Median follow-up at the Feb 1, 2012, data cutoff was 12·5 months (IQR 7·7–16·0) for patients in the vemurafenib group and 9·5 months (IQR 3·1–14·7) for patients in the dacarbazine group. After initial treatment, some patients received additional anticancer therapies, including ipilimumab in 60 (18%) of 337 patients in the vemurafenib group and 73 (22%) of 338 patients in the dacarbazine group (table 2). 83 (25%) of 338 patients in the dacarbazine group crossed over to vemurafenib between January, 2011, and February, 2012.
Table 2.
Anticancer therapies received after initial treatment (randomised population)
| Dacarbazine (n=338) | Vemurafenib (n=337) | |
|---|---|---|
| Any | 149 (44%) | 122 (36%) |
| Ipilimumab* | 73 (22%) | 60 (18%) |
| Dabrafenib | 5 (1%) | 0 |
| Crossed over to vemurafenib | 83 (25%) | ·· |
Data are number of patients (%).
Eight patients received ipilimumab before commencing vemurafenib.
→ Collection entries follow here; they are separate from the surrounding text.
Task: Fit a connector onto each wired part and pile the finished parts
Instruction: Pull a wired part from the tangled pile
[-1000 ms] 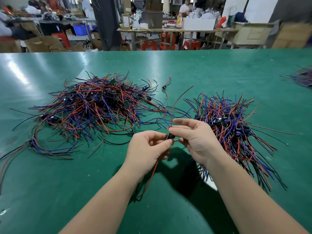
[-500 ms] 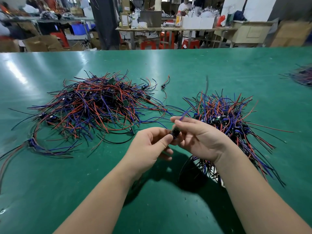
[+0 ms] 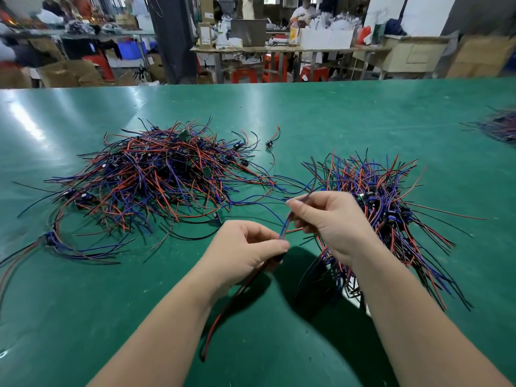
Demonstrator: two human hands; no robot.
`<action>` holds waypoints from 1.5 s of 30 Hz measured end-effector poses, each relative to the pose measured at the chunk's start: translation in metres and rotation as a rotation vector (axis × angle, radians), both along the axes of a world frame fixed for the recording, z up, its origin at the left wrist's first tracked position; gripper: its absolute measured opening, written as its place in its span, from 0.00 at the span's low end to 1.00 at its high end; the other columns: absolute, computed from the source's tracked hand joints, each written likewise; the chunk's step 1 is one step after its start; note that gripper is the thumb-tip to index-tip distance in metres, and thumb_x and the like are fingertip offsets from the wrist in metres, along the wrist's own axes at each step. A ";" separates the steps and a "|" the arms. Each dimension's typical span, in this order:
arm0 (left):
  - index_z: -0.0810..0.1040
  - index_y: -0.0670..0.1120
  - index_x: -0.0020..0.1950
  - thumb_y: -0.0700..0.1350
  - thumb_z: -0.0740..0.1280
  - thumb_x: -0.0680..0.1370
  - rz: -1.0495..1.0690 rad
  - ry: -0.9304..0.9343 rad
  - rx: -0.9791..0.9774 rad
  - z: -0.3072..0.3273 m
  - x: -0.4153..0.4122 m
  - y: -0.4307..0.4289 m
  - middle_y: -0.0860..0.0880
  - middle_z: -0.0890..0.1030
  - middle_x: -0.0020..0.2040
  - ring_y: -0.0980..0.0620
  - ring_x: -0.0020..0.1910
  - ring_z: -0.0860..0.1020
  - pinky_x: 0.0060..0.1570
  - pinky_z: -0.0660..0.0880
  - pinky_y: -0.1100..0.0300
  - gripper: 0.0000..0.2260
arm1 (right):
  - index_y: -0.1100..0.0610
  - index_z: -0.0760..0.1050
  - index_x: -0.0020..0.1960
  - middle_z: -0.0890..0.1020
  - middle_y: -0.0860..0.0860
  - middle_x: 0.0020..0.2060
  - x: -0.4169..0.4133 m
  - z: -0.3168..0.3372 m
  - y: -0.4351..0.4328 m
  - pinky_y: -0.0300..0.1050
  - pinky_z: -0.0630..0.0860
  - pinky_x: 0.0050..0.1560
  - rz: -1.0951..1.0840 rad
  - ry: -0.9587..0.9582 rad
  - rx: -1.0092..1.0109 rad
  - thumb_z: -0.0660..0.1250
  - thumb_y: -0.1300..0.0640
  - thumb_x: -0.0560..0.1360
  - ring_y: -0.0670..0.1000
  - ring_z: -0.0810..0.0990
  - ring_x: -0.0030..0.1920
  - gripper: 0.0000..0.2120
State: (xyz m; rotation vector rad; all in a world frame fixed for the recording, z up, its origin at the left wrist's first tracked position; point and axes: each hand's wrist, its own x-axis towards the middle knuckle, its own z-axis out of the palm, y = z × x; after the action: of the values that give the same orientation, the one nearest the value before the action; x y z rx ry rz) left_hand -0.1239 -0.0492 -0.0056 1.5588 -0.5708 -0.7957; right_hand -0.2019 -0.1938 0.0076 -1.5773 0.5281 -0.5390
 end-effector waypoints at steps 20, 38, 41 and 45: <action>0.83 0.49 0.40 0.46 0.81 0.61 -0.399 0.420 -0.490 0.012 0.006 0.015 0.46 0.84 0.41 0.55 0.35 0.81 0.39 0.78 0.65 0.11 | 0.61 0.76 0.47 0.81 0.54 0.30 -0.003 0.010 -0.016 0.34 0.72 0.24 -0.124 -0.100 0.362 0.61 0.59 0.80 0.47 0.79 0.25 0.08; 0.80 0.48 0.32 0.39 0.77 0.62 0.033 0.055 -0.396 -0.001 -0.013 -0.006 0.47 0.81 0.30 0.52 0.29 0.80 0.32 0.77 0.63 0.08 | 0.59 0.83 0.40 0.82 0.53 0.32 0.003 0.007 0.012 0.35 0.74 0.29 0.168 -0.268 0.487 0.69 0.58 0.65 0.47 0.78 0.29 0.07; 0.81 0.53 0.39 0.36 0.75 0.66 -0.166 -0.272 -0.237 -0.005 -0.008 0.001 0.50 0.84 0.40 0.54 0.40 0.82 0.44 0.80 0.54 0.11 | 0.58 0.83 0.38 0.82 0.53 0.32 0.002 0.009 0.010 0.35 0.75 0.28 0.137 -0.246 0.462 0.68 0.56 0.66 0.47 0.78 0.28 0.07; 0.81 0.50 0.52 0.33 0.68 0.74 -0.122 -0.602 -0.061 -0.011 -0.006 -0.003 0.51 0.84 0.46 0.55 0.47 0.82 0.54 0.78 0.57 0.13 | 0.56 0.84 0.37 0.83 0.52 0.32 0.000 0.011 0.003 0.34 0.74 0.28 0.127 -0.202 0.440 0.69 0.55 0.65 0.46 0.79 0.28 0.07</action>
State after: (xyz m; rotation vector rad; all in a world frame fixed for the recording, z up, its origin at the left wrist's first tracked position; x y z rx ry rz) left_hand -0.1302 -0.0525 -0.0166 1.7169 -1.1233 -0.3797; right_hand -0.2023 -0.1911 0.0182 -1.1148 0.3596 -0.4436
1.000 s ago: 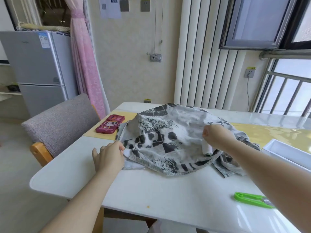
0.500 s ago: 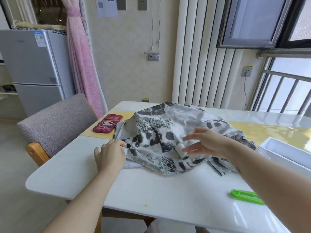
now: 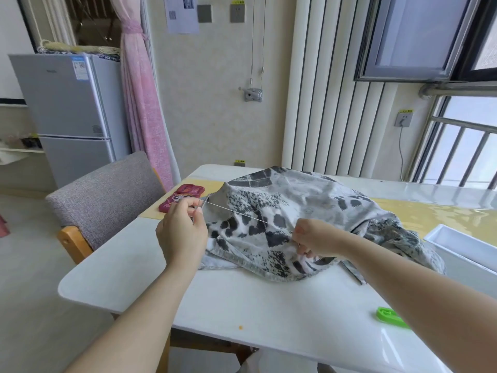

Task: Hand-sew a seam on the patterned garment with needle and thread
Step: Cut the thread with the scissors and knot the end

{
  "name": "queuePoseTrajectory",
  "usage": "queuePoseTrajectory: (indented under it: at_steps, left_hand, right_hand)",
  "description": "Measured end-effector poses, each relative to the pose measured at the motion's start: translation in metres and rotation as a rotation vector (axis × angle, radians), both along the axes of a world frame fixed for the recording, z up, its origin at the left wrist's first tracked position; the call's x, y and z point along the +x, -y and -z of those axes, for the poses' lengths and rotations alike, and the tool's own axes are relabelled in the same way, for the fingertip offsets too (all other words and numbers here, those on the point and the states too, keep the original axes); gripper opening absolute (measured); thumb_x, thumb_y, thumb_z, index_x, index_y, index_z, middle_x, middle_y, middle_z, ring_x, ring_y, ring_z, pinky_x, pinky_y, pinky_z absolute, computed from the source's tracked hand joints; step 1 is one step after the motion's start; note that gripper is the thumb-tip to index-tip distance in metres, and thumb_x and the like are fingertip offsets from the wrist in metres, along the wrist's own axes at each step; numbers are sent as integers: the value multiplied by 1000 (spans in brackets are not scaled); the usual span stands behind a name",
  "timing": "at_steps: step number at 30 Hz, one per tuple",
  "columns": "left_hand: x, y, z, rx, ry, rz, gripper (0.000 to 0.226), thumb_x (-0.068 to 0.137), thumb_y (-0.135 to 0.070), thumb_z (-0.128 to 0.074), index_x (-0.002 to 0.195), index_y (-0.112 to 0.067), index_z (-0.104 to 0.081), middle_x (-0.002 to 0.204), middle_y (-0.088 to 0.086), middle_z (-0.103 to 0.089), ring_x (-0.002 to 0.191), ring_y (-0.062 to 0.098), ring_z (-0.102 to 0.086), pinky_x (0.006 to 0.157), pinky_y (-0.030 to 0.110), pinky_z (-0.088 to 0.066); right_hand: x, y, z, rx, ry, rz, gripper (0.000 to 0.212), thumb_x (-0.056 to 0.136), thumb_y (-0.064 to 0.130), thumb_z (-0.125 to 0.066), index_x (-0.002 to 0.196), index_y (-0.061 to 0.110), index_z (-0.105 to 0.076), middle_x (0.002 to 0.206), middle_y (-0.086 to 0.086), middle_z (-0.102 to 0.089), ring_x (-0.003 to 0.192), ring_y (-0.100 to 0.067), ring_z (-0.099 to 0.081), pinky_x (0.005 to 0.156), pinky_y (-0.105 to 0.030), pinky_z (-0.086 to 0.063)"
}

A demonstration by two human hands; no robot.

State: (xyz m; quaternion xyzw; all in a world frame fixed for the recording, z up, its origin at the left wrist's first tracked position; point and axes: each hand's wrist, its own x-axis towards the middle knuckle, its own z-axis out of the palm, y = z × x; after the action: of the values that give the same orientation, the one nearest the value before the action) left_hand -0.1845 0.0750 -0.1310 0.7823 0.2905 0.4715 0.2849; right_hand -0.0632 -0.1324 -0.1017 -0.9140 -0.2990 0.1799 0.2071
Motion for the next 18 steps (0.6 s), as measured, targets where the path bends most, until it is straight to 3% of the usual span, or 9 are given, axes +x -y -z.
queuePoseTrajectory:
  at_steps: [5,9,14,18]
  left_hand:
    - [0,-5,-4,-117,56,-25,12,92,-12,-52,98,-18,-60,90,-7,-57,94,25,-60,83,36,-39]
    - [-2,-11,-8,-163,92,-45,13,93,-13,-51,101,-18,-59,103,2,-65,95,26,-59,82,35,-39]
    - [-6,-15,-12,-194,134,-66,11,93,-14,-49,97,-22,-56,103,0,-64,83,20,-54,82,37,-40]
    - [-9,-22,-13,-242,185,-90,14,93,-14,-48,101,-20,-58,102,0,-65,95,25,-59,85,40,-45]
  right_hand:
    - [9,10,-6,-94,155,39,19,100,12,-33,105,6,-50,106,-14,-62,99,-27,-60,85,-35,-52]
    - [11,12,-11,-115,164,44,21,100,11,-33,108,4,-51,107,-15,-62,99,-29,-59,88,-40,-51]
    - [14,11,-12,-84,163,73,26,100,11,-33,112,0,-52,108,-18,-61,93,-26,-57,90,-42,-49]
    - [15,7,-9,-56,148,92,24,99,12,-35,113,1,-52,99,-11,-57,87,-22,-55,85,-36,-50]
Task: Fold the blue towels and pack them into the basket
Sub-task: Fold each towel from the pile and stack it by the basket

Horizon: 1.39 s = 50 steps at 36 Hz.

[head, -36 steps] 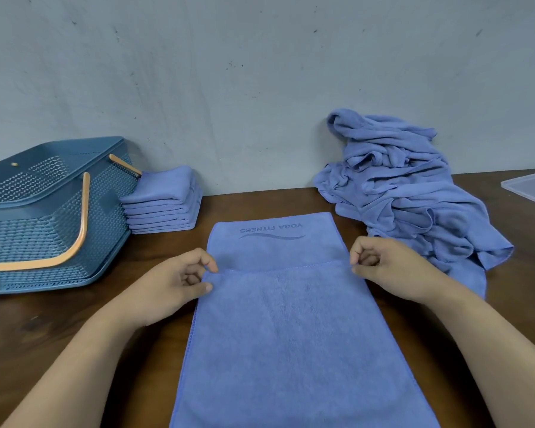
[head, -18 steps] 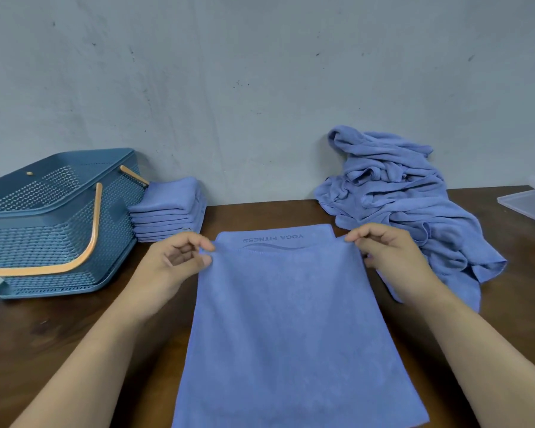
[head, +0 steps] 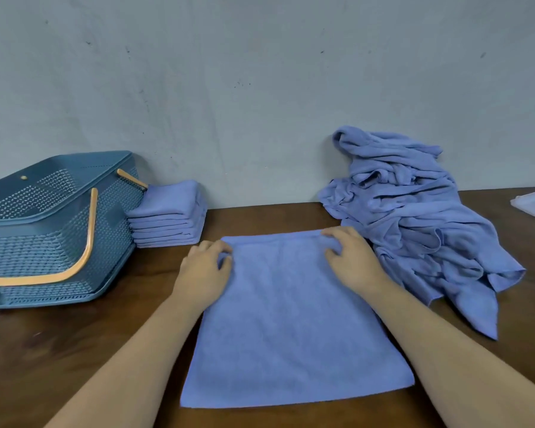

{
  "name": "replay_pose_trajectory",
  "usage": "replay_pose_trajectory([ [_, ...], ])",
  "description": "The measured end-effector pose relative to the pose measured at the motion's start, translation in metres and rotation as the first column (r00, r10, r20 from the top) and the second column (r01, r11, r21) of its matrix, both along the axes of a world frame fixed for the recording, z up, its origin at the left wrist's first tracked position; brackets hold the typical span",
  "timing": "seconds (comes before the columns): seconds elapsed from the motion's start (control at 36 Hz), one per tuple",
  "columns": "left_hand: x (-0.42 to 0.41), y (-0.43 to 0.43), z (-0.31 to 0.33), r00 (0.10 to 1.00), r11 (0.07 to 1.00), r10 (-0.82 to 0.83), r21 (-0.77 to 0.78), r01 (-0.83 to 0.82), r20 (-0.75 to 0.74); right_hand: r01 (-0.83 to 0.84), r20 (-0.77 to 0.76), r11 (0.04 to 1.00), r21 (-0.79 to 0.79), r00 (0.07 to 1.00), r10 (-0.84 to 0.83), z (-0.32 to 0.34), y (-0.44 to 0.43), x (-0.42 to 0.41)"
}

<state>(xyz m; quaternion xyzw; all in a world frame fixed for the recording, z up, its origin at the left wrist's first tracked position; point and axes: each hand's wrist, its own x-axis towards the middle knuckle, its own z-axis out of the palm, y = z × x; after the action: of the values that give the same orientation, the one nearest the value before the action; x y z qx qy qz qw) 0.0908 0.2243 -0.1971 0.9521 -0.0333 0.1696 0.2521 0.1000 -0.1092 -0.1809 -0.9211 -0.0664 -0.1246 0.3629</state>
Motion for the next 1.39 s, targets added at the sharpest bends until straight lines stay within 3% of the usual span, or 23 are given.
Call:
replay_pose_trajectory([
  [0.14,-0.019,-0.007,0.008,0.999,1.000,0.004,0.031,-0.003,-0.034,-0.024,0.001,0.978,-0.209,1.000,0.025,-0.004,0.003,-0.011],
  [0.39,-0.077,0.001,0.004,0.999,0.998,-0.026,0.061,0.028,-0.037,0.037,0.032,0.958,-0.285,0.999,-0.030,-0.013,-0.010,-0.060],
  [0.5,-0.077,0.005,0.006,0.997,0.998,-0.042,0.040,0.045,-0.068,0.086,0.000,0.985,-0.152,0.996,-0.087,-0.009,-0.015,-0.057],
  [0.64,-0.067,0.012,0.008,0.993,0.997,-0.058,-0.053,0.052,-0.107,0.159,-0.113,0.978,0.138,0.983,-0.143,0.000,-0.020,-0.033],
  [0.81,-0.064,0.016,0.008,0.993,0.995,-0.084,-0.068,0.078,-0.088,0.164,-0.100,0.976,0.141,0.983,-0.151,-0.006,-0.023,-0.018],
  [1.03,-0.060,0.004,0.023,0.970,0.926,0.040,-0.374,0.054,0.238,0.117,0.125,0.939,0.325,0.978,-0.165,0.005,-0.020,-0.017],
  [1.08,-0.050,0.003,0.025,0.980,0.946,0.050,-0.323,0.015,0.193,0.115,0.148,0.953,0.282,0.976,-0.161,0.013,-0.019,-0.010],
  [1.19,-0.041,0.008,0.012,0.998,0.999,-0.010,-0.042,0.007,-0.060,0.097,0.088,0.992,0.085,0.991,-0.104,0.004,-0.017,-0.004],
  [1.28,-0.047,0.012,0.008,0.996,1.000,-0.007,0.003,0.008,-0.087,0.065,0.090,0.996,-0.056,0.994,-0.060,-0.008,-0.016,-0.006],
  [1.39,-0.050,0.013,0.008,0.996,0.999,-0.016,0.031,0.019,-0.092,0.056,0.089,0.993,-0.102,0.995,-0.047,-0.009,-0.016,-0.006],
])
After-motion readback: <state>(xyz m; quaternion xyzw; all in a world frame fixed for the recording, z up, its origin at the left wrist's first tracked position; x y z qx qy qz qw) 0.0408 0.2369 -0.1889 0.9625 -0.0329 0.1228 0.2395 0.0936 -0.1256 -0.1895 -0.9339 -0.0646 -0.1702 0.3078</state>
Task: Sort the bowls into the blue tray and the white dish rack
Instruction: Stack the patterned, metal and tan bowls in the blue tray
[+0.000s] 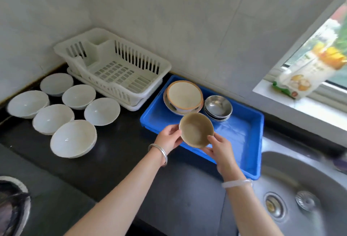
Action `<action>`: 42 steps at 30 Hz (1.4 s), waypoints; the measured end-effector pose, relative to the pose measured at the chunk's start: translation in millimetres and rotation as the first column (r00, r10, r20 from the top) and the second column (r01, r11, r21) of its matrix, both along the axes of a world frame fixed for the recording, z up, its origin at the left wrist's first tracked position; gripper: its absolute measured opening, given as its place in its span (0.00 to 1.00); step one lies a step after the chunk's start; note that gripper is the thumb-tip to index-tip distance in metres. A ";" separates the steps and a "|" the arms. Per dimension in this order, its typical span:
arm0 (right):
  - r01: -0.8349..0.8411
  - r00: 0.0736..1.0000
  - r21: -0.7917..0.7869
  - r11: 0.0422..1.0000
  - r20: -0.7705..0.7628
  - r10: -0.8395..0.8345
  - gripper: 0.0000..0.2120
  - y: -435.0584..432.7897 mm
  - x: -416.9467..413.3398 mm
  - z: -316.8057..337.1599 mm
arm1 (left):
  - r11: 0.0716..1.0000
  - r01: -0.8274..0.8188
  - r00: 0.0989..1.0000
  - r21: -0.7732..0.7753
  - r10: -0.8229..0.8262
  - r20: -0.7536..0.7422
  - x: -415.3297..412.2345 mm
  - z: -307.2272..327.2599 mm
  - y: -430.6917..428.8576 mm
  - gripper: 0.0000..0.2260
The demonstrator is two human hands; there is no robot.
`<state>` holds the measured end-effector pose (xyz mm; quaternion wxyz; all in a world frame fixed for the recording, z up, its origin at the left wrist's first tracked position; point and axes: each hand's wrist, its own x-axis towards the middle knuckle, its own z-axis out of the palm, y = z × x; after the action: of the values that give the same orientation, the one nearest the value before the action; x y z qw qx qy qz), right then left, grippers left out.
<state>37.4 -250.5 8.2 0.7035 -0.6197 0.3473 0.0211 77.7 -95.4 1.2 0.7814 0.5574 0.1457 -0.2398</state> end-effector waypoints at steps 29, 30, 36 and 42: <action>0.531 0.841 0.037 0.847 -0.146 -0.521 0.10 -165.4 52.3 -73.4 | 0.973 0.199 0.968 0.114 -0.178 -0.175 66.6 -76.8 -250.7 0.09; 0.523 0.846 0.032 0.852 -0.145 -0.514 0.10 -166.9 55.7 -75.5 | 0.977 0.186 0.970 0.107 -0.166 -0.179 68.2 -77.8 -253.0 0.09; 0.526 0.845 0.053 0.849 -0.143 -0.515 0.09 -175.0 71.3 -85.1 | 0.987 0.147 0.973 0.059 -0.133 -0.188 73.9 -82.6 -265.2 0.09; 0.523 0.852 0.168 0.836 -0.108 -0.512 0.11 -178.2 73.0 -85.8 | 0.992 0.119 0.974 0.034 -0.110 -0.196 77.2 -85.6 -269.9 0.09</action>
<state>110.4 -428.7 -77.5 0.7285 -0.4315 0.5188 -0.1184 155.0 -365.3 -84.5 0.7355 0.5564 0.1943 -0.3341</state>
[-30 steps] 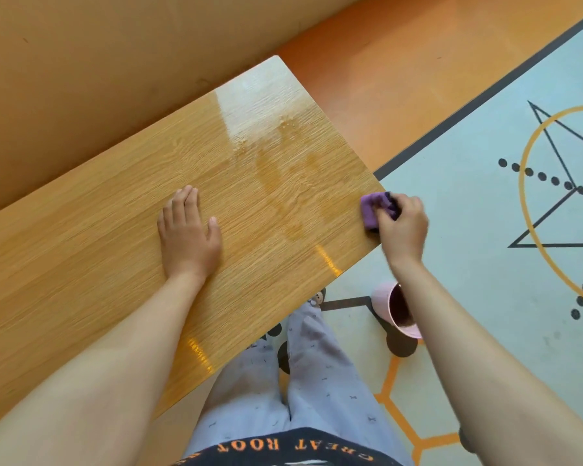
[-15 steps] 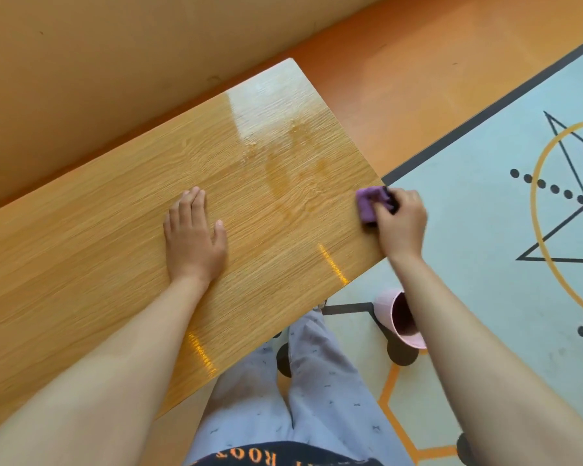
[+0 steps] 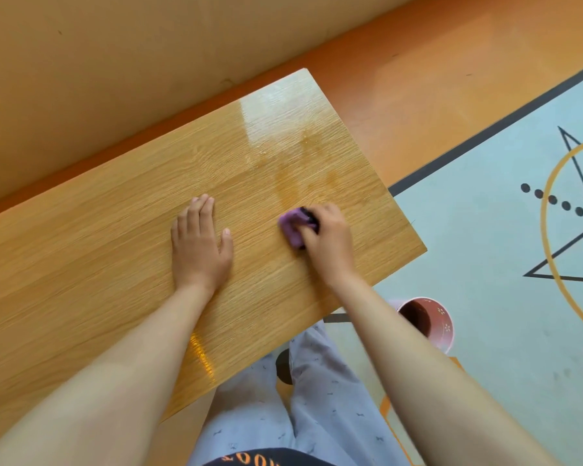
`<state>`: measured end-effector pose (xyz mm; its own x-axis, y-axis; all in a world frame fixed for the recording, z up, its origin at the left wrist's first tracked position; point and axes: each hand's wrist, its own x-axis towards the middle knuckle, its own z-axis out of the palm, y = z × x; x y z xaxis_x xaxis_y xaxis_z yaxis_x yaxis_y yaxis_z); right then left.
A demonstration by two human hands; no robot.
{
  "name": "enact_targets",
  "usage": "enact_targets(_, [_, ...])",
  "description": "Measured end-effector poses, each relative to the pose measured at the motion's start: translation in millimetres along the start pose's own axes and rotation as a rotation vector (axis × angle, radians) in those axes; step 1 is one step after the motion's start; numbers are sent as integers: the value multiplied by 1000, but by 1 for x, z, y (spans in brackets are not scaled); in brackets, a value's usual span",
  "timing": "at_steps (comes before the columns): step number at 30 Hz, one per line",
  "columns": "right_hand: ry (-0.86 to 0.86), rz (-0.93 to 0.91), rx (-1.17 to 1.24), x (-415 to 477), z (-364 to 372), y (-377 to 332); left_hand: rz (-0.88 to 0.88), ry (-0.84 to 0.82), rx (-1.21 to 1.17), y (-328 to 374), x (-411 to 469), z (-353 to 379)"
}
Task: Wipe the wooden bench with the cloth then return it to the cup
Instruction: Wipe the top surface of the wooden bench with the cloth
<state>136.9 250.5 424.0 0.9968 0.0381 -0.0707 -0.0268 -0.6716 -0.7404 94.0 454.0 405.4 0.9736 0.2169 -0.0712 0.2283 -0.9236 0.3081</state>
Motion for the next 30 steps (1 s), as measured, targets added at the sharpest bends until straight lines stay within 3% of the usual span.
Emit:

Because the cobas test is known to detect some cases with BRAFV600K mutations, we did DNA sequencing using the Sanger/454 methods retrospectively on DNA available from 673 of the 675 patients (336 patients in the vemurafenib group and 337 in the dacarbazine group) to differentiate BRAFV600E and BRAFV600K mutations. Of these 673 patients, Sanger/454 sequencing could not provide a valid result for 14 patients (six indeterminate results [three in each group]; eight with no sequence [four in each group]) and confirmed wild-type V600 for two patients whose tumours had been mutation-negative by the cobas test at screening (one in each group). Therefore, 657 (98%) of 671 patients had tumours that were cobas-positive at screening and for whom Sanger 454 sequencing results were available. Of these 657 tumours, 598 (91%) carried the BRAFV600E mutation (329 for dacarbazine, 328 for vemurafenib), 57 (9%) had the BRAFV600K mutation (24 for dacarbazine, 33 for vemurafenib), and two (<1%) had the BRAFV600D mutation (both in the dacarbazine group). Patient characteristics of the BRAFV600E and BRAFV600K populations confirm previous reports of older age in patients with the BRAFV600K mutation (table 3). One of the patients with a BRAFV600D mutation dropped out of the study before receiving study treatment.
Table 3.
Patient characteristics by mutation status (randomised population)11
| BRAFV600E (n=598) | BRAFV600K (n=57) | |
|---|---|---|
| Median age (years) | 53·0 (44·0–62·0) | 63·0 (47·0–65·0) |
|
| ||
| Geographical region | ||
| Australia/New Zealand | 72 (12%) | 5 (9%) |
| North America | 144 (24%) | 23 (40%) |
| Other | 18 (3%) | ·· |
| Western Europe | 364 (61%) | 29 (51%) |
|
| ||
| ECOG PS | ||
| 0 | 407 (68%) | 43 (75%) |
| 1 | 191 (32%) | 14 (25%) |
|
| ||
| Metastatic classification | ||
| M1a | 66 (11%) | 6 (11%) |
| M1b | 118 (20%) | 8 (14%) |
| M1c | 389 (65%) | 39 (68%) |
| Unresectable stage IIIc | 25 (4%) | 4 (7%) |
| Serum LDH elevated | 254 (42%) | 21 (37%) |
Data are number of patients (%), unless otherwise indicated. ECOG PS=Eastern Cooperative Oncology Group performance status. LDH=lactate dehydrogenase. Reprinted with permission from Massachusetts Medical Society, who own the copyright.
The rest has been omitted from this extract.